Desakan transparansi itu muncul karena dana Covid-19 sejatinya merupakan anggaran yang diperuntukkan bagi penanganan krisis kesehatan nasional di tengah situasi darurat pandemi. Karena itu, jika benar terjadi penyimpangan, maka persoalan tersebut dinilai bukan sekadar pelanggaran administrasi, melainkan menyangkut moral, kemanusiaan, dan kepercayaan publik terhadap pengelolaan dana kesehatan.
Di sisi lain, Ditreskrimsus Polda Sulsel memastikan bahwa penyidik masih terus bekerja mengumpulkan data dan melengkapi alat bukti guna mempercepat proses hukum.
“Ada lagi data yang ingin kami kumpulkan segera. Semoga perkara ini dapat kami lanjutkan ke proses penyidikan dan menentukan siapa tersangkanya,” tutup Yusriadi.

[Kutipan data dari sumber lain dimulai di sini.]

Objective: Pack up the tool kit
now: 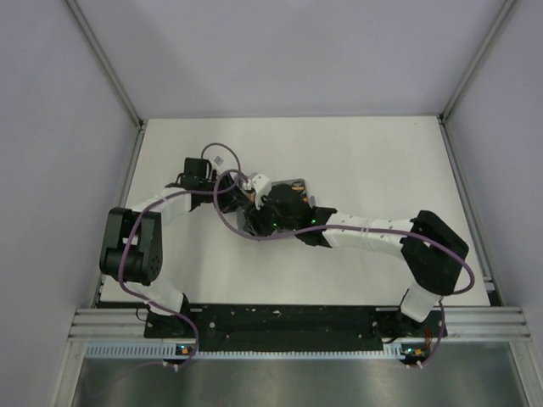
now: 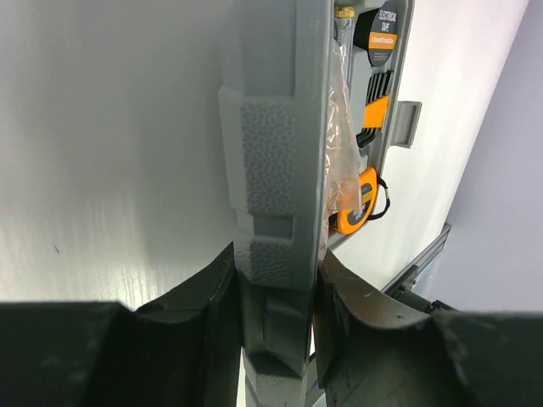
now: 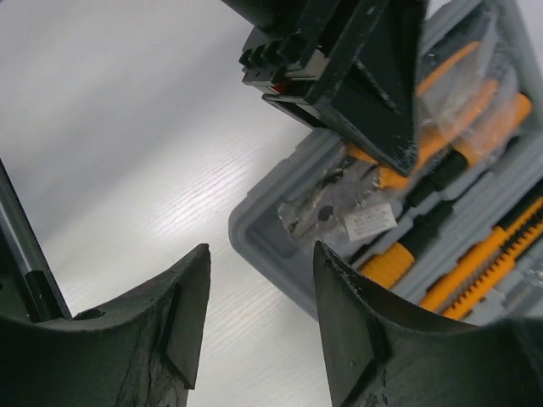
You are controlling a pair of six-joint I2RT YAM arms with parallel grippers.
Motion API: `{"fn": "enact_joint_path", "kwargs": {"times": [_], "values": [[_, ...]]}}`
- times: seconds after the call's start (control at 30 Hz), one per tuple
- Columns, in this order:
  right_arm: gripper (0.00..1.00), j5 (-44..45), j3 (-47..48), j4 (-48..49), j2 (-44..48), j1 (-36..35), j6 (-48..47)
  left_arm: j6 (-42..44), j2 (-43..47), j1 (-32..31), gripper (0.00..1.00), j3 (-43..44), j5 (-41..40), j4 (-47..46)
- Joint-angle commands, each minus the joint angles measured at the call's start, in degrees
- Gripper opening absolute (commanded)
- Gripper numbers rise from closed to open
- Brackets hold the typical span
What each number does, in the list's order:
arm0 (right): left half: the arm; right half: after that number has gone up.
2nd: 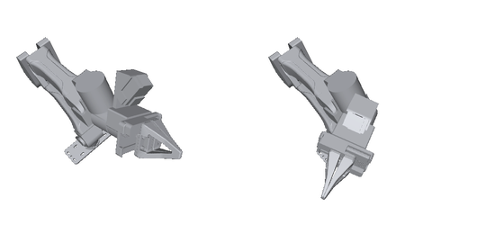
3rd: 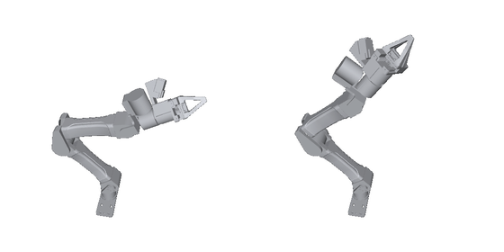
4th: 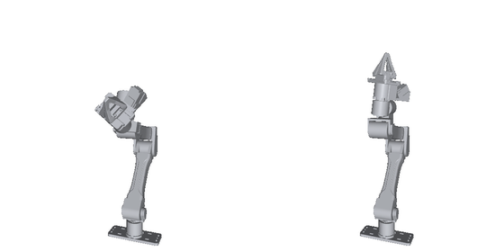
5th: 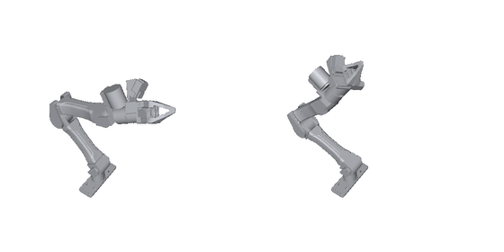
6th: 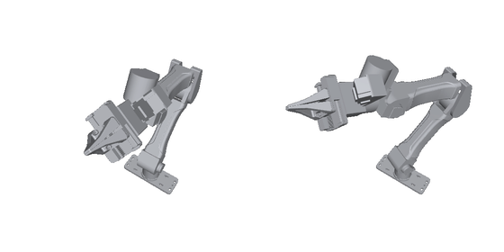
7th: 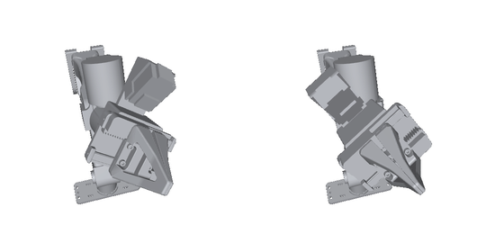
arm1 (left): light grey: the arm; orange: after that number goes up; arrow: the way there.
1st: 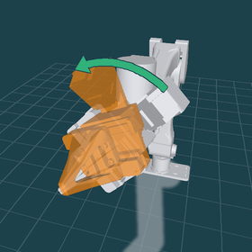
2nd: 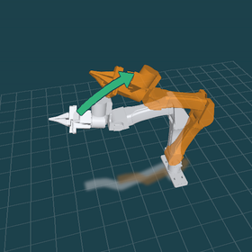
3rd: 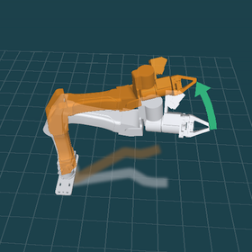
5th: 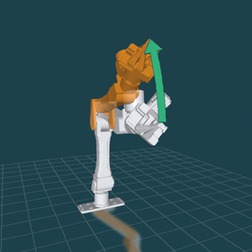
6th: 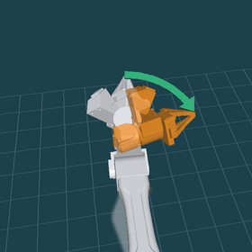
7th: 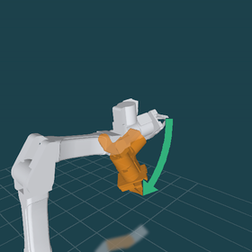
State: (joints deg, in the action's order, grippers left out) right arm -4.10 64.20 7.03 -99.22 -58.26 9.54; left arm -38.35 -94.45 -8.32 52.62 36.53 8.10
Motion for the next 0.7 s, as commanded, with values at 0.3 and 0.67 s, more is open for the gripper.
{"fn": "enact_joint_path", "kwargs": {"times": [0.3,0.67], "values": [[0.49,18.6,-13.9,-9.1,19.3,11.8,17.5,7.9,-1.0,0.0,0.25,10.5,-3.3,10.4],[0.43,16.6,-12.7,-14.9,7.8,19.5,21.5,12.0,-2.4,-0.6,0.29,16.2,-5.6,17.8]]}}
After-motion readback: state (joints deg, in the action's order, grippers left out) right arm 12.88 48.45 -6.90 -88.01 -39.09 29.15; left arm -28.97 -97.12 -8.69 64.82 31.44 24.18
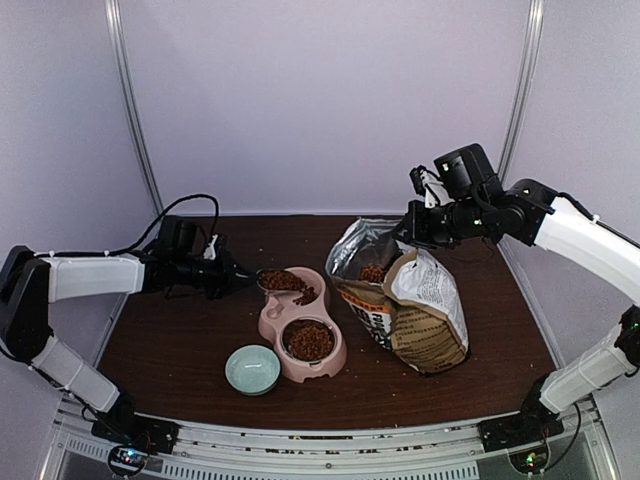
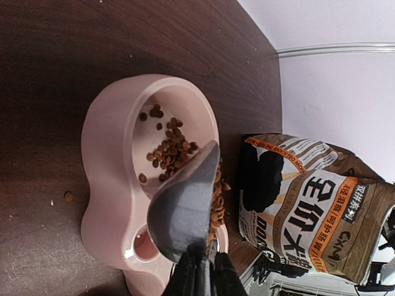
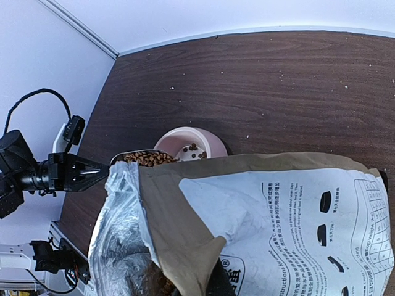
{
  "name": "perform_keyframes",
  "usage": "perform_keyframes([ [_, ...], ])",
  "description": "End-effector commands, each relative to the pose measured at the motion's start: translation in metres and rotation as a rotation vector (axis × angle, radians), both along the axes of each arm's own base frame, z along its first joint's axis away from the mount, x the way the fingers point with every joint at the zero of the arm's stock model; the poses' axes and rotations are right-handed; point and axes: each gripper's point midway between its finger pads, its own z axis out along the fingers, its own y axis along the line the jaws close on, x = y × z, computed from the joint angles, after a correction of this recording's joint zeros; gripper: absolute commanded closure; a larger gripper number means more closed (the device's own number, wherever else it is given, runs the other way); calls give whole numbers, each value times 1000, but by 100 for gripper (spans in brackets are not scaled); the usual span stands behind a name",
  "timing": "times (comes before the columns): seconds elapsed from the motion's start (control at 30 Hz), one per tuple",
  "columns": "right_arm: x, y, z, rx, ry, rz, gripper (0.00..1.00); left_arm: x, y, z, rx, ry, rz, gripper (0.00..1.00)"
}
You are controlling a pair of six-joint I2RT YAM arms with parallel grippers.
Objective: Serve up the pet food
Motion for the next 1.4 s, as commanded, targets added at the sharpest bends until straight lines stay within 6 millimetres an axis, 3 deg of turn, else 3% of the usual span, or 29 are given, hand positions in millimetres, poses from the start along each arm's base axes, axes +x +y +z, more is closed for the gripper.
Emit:
perform_keyframes([
  [0.0, 8, 1, 75, 164, -212, -8, 100, 14, -3, 13, 12, -67, -34, 100],
  [0.4, 8, 5, 73, 164, -207, 7, 100, 25, 13, 17, 248, -122, -50, 100],
  [0.93, 10, 7, 69, 152, -198, 13, 100, 27, 10, 30, 705, -225, -137, 100],
  [1.03, 11, 7, 67, 149, -197, 15, 100, 25, 6, 34, 718, -239, -141, 100],
  [1.17, 9, 9, 67, 149, -197, 29, 100, 25, 3, 49, 709, -271, -124, 100],
  [1.37, 2, 12, 66, 135, -204, 78, 100, 20, 4, 97, 636, -357, -55, 100],
])
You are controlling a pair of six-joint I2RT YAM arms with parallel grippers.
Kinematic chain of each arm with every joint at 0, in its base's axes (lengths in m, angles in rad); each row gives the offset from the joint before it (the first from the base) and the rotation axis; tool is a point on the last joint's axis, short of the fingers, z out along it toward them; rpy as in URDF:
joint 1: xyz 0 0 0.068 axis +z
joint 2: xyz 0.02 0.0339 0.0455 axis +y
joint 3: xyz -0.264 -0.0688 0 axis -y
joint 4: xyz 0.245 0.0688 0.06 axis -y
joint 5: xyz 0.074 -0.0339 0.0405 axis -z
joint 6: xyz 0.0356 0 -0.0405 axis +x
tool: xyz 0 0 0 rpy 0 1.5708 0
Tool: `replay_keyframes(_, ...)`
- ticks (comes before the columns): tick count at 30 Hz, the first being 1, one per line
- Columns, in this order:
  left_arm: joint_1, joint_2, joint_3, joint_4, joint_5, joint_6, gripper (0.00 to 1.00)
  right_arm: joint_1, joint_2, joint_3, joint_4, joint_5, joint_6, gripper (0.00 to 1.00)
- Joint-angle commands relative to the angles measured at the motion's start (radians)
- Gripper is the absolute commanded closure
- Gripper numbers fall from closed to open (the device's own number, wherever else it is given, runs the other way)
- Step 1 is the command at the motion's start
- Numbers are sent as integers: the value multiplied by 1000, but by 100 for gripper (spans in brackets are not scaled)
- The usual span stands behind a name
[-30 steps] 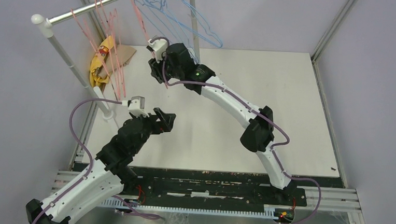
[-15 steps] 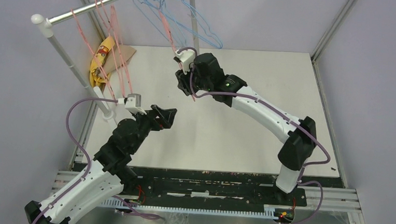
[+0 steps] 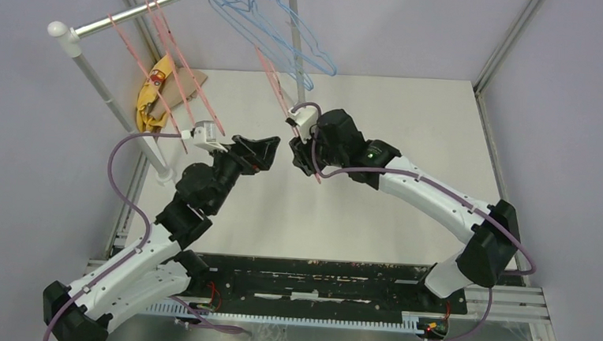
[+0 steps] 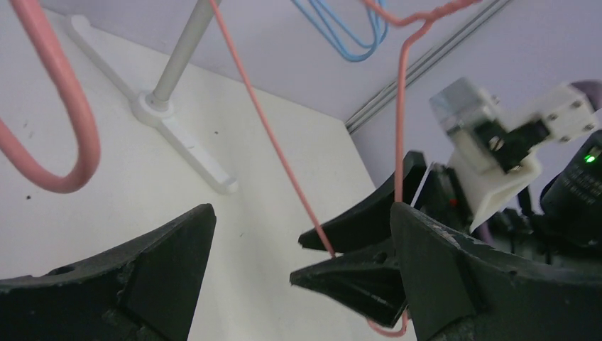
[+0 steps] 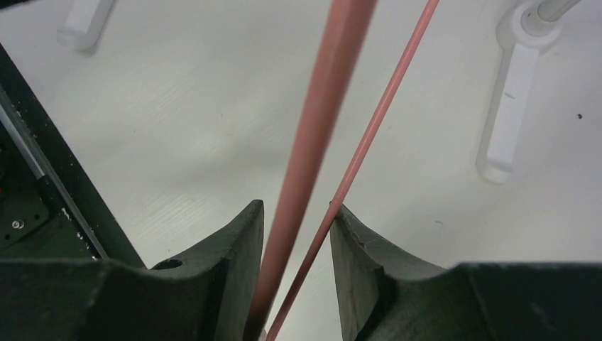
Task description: Organize the hangers
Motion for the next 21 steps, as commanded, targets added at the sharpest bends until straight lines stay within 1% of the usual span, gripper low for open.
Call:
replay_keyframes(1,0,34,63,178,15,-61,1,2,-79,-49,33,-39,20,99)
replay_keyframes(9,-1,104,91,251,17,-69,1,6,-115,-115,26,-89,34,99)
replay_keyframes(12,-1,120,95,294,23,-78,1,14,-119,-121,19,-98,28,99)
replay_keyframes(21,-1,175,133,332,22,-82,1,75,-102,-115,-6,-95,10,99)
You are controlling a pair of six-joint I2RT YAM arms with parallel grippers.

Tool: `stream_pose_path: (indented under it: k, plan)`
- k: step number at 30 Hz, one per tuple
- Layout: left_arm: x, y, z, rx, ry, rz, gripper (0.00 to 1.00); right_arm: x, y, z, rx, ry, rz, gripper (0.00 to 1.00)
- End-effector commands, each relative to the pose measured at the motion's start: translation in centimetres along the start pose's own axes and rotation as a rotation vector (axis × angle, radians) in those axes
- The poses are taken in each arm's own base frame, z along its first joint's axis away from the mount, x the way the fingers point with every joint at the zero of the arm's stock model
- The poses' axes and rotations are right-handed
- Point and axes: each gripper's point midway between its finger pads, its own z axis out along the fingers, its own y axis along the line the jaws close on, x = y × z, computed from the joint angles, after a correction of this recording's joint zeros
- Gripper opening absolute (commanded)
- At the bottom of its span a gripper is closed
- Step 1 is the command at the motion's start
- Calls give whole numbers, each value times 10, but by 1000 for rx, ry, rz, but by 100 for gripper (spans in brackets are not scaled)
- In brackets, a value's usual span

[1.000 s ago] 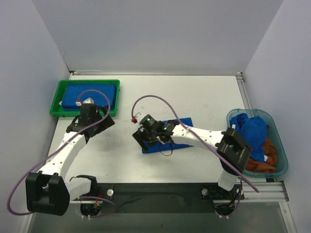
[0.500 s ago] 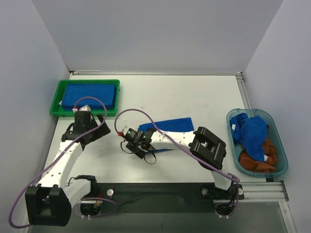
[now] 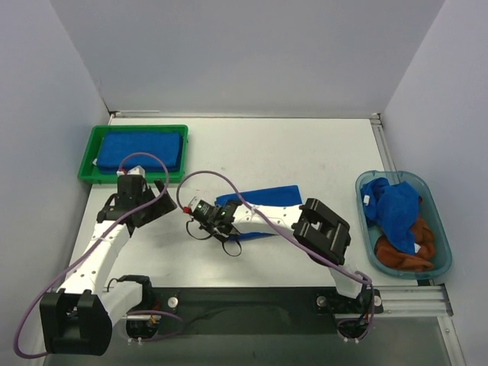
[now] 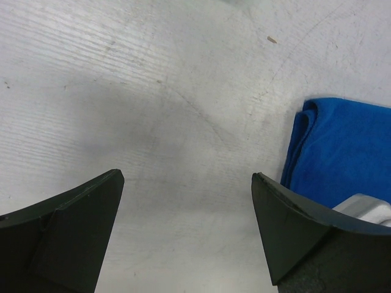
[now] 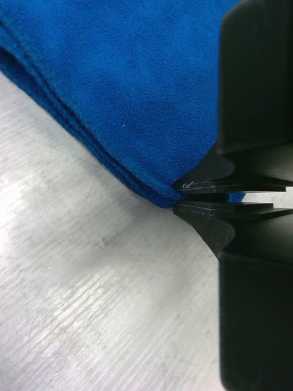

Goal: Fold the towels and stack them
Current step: Neatly place the folded towel into the bin

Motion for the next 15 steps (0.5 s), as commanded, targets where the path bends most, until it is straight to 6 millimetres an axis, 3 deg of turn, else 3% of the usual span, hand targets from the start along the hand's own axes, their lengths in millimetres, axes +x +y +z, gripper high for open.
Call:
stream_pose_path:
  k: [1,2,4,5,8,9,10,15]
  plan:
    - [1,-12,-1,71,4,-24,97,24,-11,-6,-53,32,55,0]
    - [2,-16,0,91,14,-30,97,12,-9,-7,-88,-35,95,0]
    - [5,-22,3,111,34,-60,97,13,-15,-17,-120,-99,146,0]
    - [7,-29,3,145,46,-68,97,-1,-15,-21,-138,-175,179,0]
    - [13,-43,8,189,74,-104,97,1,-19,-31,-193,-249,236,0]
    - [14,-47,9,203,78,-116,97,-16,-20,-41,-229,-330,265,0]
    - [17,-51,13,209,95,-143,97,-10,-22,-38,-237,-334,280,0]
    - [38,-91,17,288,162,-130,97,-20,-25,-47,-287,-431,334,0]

Kini, publik Makassar dan Sulawesi Selatan menanti langkah tegas aparat penegak hukum. Di tengah derasnya tuntutan transparansi dan akuntabilitas penggunaan dana publik, pengusutan dugaan penyimpangan dana Covid-19 RSI Faisal Makassar menjadi ujian nyata bagi komitmen pemberantasan korupsi di sektor kesehatan.